Guillaume Tirel (/fr/), known as Taillevent (/fr/ (ca. 1310 – 1395) was an important figure in the early history of French cuisine. He was cook to the Court of France at the time of the first Valois kings and the Hundred Years' War. He was the author of one of the earliest known French cookery books and the first to be printed.

==Life and career==
The food historian Anne Willan has remarked that Taillevent "must have been quite a character" because "a remarkable amount is known about him in an age when most craftsmen, like the builders of the Gothic cathedrals, passed forgotten into history". Nevertheless, the dates of events in his early years are uncertain. His birthplace is believed to have been Pont-Audemer in Normandy, but his year of birth is not precisely known and writers have proposed dates from 1310 to 1326 – the former or something approximating is now thought more likely. It is also unknown when he acquired the sobriquet of "Taillevent" (literally "Wind-cutter"); Willan comments that many apprentices in those days picked up nicknames that they never outgrew. Nor is the significance of the nickname clear: according to a seventeenth-century writer it signifies an idle swaggerer; a 2020 article suggests that the word meant a light sail on a small boat and was a reference to his large, pronounced, aquiline nose.

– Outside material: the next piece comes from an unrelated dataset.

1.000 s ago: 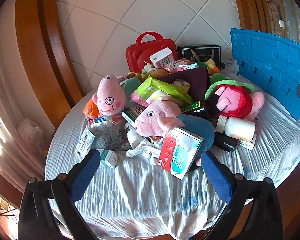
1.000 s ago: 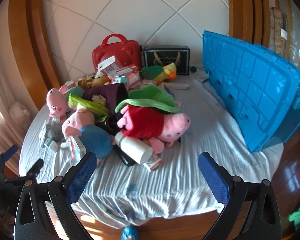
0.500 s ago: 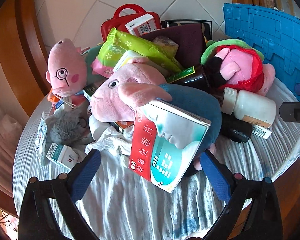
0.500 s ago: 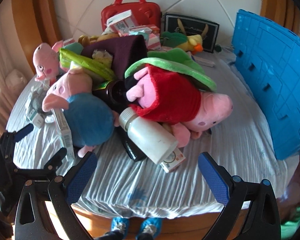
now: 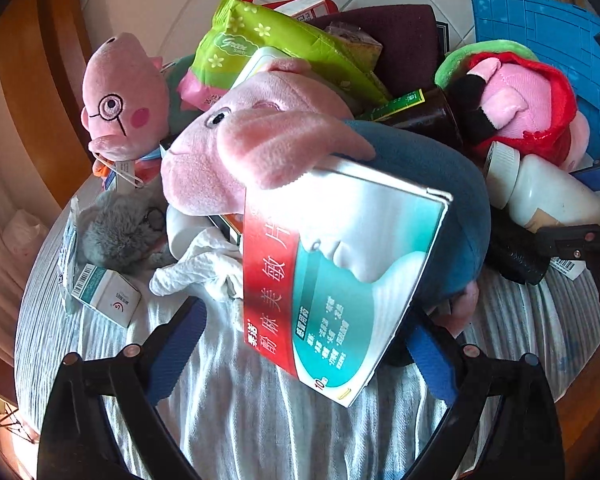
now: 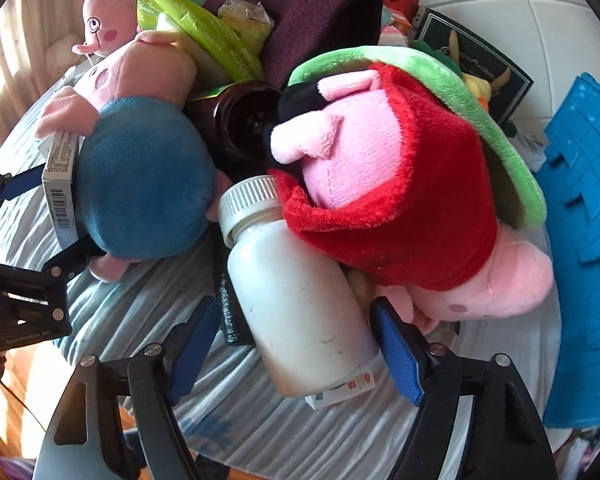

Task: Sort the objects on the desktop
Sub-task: 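Grasp the white plastic bottle with the right gripper while the left gripper grasps the teal-and-white medicine box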

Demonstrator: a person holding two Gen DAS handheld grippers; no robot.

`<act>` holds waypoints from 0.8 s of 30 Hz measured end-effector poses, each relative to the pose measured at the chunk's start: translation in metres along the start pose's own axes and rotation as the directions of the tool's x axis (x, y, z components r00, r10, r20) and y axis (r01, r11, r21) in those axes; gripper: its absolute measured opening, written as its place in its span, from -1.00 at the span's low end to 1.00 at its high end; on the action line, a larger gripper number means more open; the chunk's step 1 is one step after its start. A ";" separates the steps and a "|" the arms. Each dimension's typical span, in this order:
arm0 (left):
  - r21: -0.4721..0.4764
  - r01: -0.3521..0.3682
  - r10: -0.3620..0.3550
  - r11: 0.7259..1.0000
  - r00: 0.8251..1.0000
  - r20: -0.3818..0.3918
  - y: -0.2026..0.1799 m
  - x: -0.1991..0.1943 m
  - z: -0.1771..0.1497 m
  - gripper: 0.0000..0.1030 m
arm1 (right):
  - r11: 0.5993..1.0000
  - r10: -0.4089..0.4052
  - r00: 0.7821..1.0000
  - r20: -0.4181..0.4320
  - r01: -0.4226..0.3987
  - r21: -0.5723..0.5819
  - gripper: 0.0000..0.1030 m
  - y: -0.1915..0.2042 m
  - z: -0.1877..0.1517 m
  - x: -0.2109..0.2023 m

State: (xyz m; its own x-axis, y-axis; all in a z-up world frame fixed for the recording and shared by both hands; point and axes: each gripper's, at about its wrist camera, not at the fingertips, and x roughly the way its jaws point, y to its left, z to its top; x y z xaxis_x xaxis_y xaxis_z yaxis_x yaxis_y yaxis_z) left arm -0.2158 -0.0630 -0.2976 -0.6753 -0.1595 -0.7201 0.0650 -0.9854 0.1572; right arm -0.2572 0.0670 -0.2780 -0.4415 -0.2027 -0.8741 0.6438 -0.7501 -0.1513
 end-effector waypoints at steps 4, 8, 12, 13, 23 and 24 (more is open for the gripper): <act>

Taillevent's first position was happelapin or enfant de cuisine (kitchen boy) to Queen Jeanne d'Évreux of France in 1326, with the task of turning the large roasting spits before the open fire. By 1346 he had risen to be a keu (cook) to the French King Philip VI, and in 1349 he was granted a house in consideration of the good and pleasant service the king had received. He was raised to the rank of écuyer or squire as Ecuyer de l’Ostel de Mons, and his master was the Dauphin de Viennois – the heir to the French throne. Taillevent served several members of the royal family: In 1359 he was in the service of the Duke of Normandy; in 1368 the latter became Charles V and Taillevent continued in his service, becoming premier keu or chief cook in 1373. In 1381 he became écuyer de cuisine to Charles VI and from 1388 to 1392 he was premier écuyer of the royal kitchens, heading the half-dozen kitchens of the queen and the various royal dukes as well as those of the king.

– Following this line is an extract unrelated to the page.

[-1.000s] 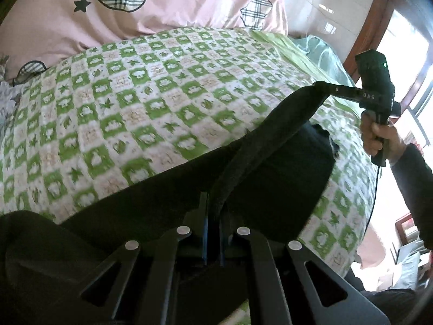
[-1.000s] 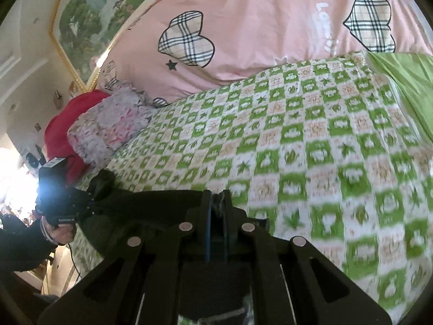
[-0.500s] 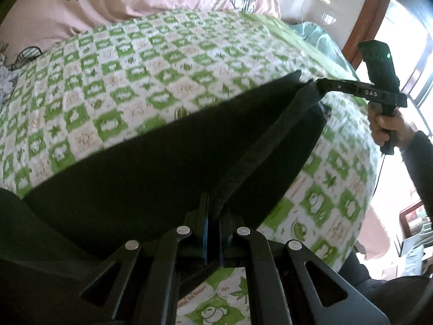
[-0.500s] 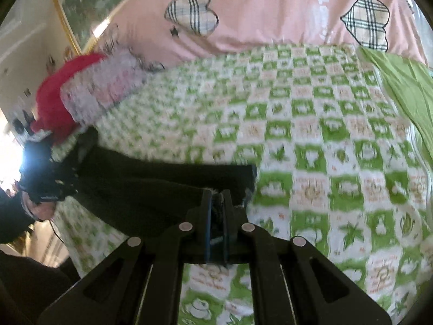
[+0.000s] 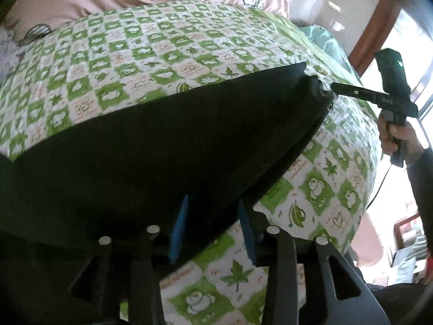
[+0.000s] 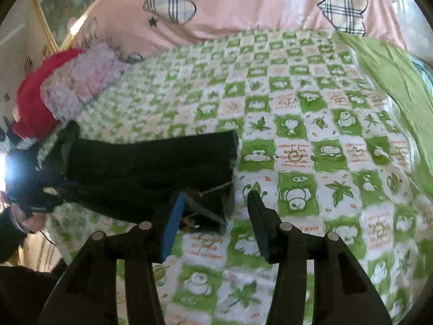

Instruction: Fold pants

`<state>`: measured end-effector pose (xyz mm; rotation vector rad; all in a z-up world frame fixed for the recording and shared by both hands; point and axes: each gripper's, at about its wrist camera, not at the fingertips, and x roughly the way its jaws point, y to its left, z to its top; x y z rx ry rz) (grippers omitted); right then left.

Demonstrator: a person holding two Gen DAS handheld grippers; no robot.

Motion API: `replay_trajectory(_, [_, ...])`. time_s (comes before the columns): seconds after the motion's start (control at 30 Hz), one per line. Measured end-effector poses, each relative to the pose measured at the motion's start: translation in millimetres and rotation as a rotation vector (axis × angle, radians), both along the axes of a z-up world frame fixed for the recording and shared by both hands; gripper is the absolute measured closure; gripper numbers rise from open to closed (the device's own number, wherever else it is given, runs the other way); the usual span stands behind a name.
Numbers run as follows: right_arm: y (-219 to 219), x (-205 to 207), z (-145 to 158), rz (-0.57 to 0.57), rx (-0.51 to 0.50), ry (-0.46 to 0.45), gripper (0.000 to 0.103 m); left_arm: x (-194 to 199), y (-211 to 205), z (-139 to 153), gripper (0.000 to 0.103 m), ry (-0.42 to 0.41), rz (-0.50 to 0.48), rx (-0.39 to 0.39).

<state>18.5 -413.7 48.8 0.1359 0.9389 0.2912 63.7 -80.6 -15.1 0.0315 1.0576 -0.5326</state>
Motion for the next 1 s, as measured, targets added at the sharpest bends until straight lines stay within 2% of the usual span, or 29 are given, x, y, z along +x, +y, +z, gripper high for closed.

He expanded a collection of recipes as Le Viandier, a famous book on cookery and cookery technique, probably written with the encouragement of Charles V, who was known as Charles the Wise because of his fine judgment and cultivated tastes. The book is one of the first professional culinary treatises written in France, and the first to be printed; the French gastronomic tradition was founded on it. In the view of the cookery writer Terence Scully, the Viandier embodies late medieval French cookery: its influence can be seen in most of the printed cookery books of the late fifteenth and sixteenth centuries.

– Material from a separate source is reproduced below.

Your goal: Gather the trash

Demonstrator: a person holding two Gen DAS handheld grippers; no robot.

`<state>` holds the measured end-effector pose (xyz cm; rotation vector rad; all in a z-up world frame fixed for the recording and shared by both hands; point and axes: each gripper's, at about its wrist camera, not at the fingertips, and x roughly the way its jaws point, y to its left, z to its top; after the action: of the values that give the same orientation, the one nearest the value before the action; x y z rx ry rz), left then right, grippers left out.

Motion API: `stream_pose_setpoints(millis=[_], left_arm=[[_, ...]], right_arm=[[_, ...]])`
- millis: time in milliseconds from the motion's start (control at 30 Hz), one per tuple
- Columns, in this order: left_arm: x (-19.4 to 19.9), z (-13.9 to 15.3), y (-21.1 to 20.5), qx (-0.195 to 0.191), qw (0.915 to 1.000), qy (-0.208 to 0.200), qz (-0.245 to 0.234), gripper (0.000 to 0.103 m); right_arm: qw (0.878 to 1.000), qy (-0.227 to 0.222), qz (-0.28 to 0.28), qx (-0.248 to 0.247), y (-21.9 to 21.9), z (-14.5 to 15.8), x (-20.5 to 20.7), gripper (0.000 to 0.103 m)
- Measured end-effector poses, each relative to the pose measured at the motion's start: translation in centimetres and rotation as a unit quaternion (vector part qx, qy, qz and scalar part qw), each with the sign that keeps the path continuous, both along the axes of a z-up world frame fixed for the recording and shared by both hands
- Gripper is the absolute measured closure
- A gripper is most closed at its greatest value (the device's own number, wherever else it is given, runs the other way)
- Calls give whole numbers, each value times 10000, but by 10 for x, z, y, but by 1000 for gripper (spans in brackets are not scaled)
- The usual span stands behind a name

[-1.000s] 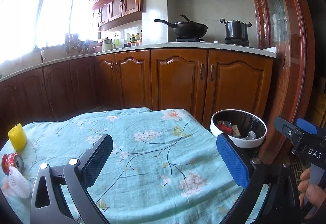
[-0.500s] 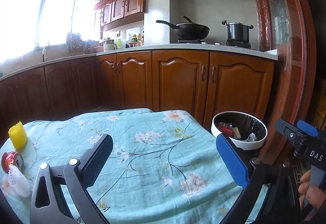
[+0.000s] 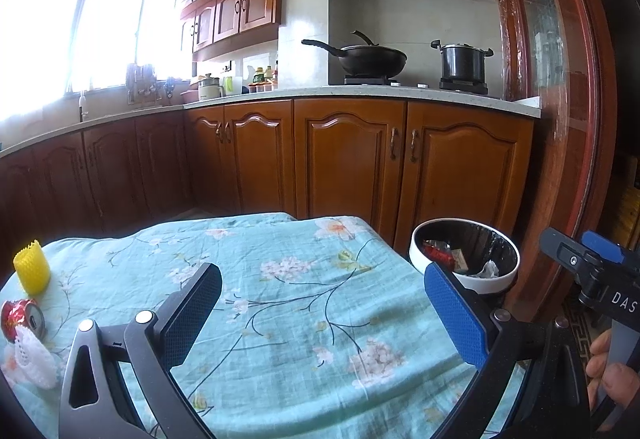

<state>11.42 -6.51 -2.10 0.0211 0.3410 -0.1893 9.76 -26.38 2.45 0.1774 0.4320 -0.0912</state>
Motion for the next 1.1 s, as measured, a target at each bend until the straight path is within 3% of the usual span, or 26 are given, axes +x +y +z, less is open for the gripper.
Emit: stream_pose_setpoints(millis=[1100], left_arm=[[1,2,-1,-37,10000,64,-37,1]], right_arm=[[9999,-115,80,-51,5,10,-2,0]])
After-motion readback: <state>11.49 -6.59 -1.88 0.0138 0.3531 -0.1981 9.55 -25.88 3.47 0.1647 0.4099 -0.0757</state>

Willan comments that in Taillevent's time, cooks had to prepare food for tables on which there were few implements. Forks were unknown, spoons rare, and knives frowned upon. A "gobbet" the size of a finger was the largest permissible morsel, and meats were "hew'd", "smitten", or "grounde to douste" in almost every recipe. Taillevent had a wide range of ingredients at his disposal. In Le Viandier he mentions more than two dozen meats and birds, including stork, heron and peacock. Meat of any kind was reserved for the rich, and even they were restricted to a diet of fish for more than half the days in the year by the strict fasting laws imposed by the church. Taillevent lists more than fifty different kinds of sea- and freshwater-fish. He seasoned many of his dishes with – expensive – saffron and nutmeg and savoury dishes were often seasoned with sugar as well as vinegar or verjus made from the juice of any tart fruit.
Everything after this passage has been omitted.